Die Verbrennung von Alternativbrennstoffen, die nicht als Regelbrennstoffe gemäß den Nummern 1.2 und 8.2a und b des Anhangs der 4. BImSchV gelten, nimmt - insbesondere als Mitverbrennung von Biomassen - im Kraftwerksbereich immer weiteren Raum ein.

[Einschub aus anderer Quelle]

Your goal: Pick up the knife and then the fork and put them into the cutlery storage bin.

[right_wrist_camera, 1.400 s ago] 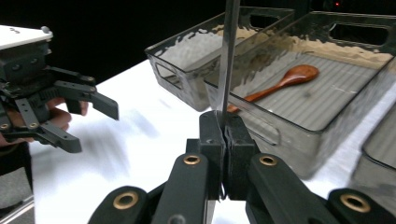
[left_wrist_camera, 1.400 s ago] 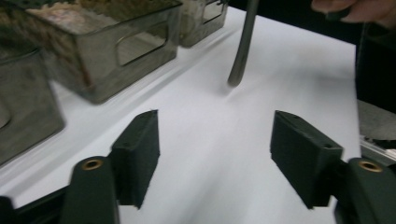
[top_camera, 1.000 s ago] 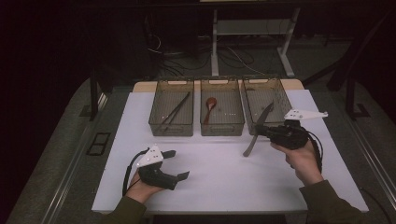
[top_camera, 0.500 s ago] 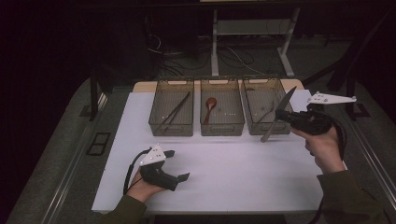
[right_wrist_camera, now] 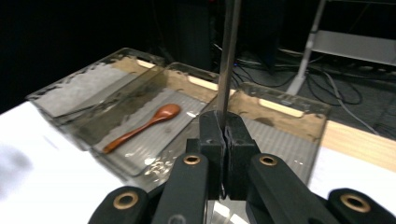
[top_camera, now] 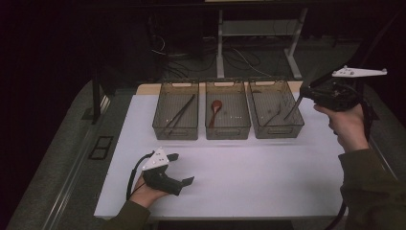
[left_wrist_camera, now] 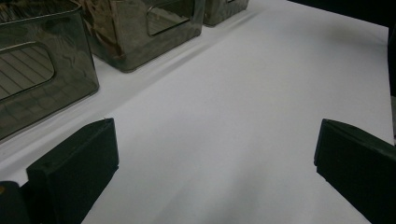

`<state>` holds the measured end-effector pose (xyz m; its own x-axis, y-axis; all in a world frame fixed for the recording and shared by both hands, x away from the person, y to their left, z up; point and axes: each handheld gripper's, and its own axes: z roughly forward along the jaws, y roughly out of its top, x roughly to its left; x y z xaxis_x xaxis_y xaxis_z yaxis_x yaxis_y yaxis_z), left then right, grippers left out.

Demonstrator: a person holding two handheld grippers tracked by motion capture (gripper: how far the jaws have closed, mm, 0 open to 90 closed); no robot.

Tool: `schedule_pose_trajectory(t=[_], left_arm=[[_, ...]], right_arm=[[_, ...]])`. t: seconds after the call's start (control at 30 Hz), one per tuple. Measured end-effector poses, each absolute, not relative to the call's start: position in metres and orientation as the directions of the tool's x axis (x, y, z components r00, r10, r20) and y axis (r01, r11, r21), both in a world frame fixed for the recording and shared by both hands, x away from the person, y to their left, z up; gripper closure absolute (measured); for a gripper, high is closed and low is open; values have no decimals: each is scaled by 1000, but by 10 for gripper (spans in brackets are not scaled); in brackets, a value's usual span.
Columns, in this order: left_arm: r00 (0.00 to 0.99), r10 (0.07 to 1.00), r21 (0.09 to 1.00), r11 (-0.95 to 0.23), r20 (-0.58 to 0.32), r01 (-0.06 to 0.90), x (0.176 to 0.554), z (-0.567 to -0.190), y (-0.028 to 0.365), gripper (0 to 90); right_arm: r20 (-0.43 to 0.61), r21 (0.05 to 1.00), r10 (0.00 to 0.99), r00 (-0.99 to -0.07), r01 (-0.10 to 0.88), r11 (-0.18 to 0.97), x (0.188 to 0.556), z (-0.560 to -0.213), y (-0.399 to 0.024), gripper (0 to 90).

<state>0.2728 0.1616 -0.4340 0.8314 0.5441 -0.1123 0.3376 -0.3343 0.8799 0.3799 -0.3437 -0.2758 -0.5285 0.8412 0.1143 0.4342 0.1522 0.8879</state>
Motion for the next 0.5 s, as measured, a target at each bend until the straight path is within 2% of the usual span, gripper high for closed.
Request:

Für derartige Anlagen gelten die Vorschriften der 17. BImSchV. Die 17. BImSchV gilt darüber hinaus bei der Stromerzeugung aus Biomasse (bei Beachtung der Vorgaben der Biomasseverordnung), hiervon ist eine zunehmende Zahl von Kraftwerksanlagen betroffen.

In § 4 (2) der 17. BImSchV werden für die o. g. Anlagen die Anforderungen an die Verbrennungsbedingungen bzgl. Mindesttemperatur, Mindestverweilzeit und Mindestsauerstoffgehalt der Verbrennungsgase geregelt; sie betragen wenigstens 850 °C für zwei Sekunden und sechs Volumenprozent O2.

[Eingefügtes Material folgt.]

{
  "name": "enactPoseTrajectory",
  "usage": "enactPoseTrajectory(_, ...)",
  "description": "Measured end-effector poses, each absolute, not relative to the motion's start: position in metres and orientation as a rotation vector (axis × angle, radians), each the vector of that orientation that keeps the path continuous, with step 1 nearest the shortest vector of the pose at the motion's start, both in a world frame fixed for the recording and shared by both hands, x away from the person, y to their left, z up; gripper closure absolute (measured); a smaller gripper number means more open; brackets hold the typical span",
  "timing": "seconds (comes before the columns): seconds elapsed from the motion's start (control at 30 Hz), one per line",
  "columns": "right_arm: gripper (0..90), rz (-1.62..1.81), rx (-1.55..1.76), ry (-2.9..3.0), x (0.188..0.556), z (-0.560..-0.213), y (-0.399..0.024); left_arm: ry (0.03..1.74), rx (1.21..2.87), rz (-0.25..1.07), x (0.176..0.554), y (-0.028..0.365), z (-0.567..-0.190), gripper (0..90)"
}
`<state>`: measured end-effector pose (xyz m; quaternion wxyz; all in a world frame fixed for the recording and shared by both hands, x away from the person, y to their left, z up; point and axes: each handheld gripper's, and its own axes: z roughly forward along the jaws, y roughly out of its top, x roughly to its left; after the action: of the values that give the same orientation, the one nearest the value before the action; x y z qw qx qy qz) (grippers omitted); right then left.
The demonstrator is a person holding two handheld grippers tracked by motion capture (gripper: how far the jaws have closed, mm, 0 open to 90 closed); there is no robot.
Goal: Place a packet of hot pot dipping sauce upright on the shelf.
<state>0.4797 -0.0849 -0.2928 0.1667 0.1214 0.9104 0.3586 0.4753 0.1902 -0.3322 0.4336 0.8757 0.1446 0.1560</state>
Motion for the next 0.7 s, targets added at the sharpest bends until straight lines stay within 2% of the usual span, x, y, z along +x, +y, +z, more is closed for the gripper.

Derartige Verbrennungsbedingungen sind für Wirbelschichtanlagen aufgrund der konzeptionell bedingten Anlageneigenschaften kaum einhaltbar und führen zu technisch und umweltpolitisch nicht wünschenswerten Effekten.

Die Studie soll diese Effekte auf Basis der konzeptionellen Besonderheiten von Wirbelschichtanlagen herausarbeiten und dadurch Voraussetzungen für die Genehmigungsfähigkeit des von § 4 (2) abweichenden Betriebes schaffen (Mustergenehmigung). Hierbei stehen die Brennkammertemperatur und die Aufenthaltszeit von mitverbrannten Brennstoffen sowie deren Turbulenzverhalten im Mittelpunkt (TTT = Temperatur, Time, Turbulenz).

Das Projekt wird bis Ende März 2003 unter der Leitung von Dr. Tai Nguyen von der TÜV NORD GmbH, Hannover, durchgeführt. Der Arbeitskreis "Wirbelschichtfeuerungen" begleitet die Untersuchungen fachlich.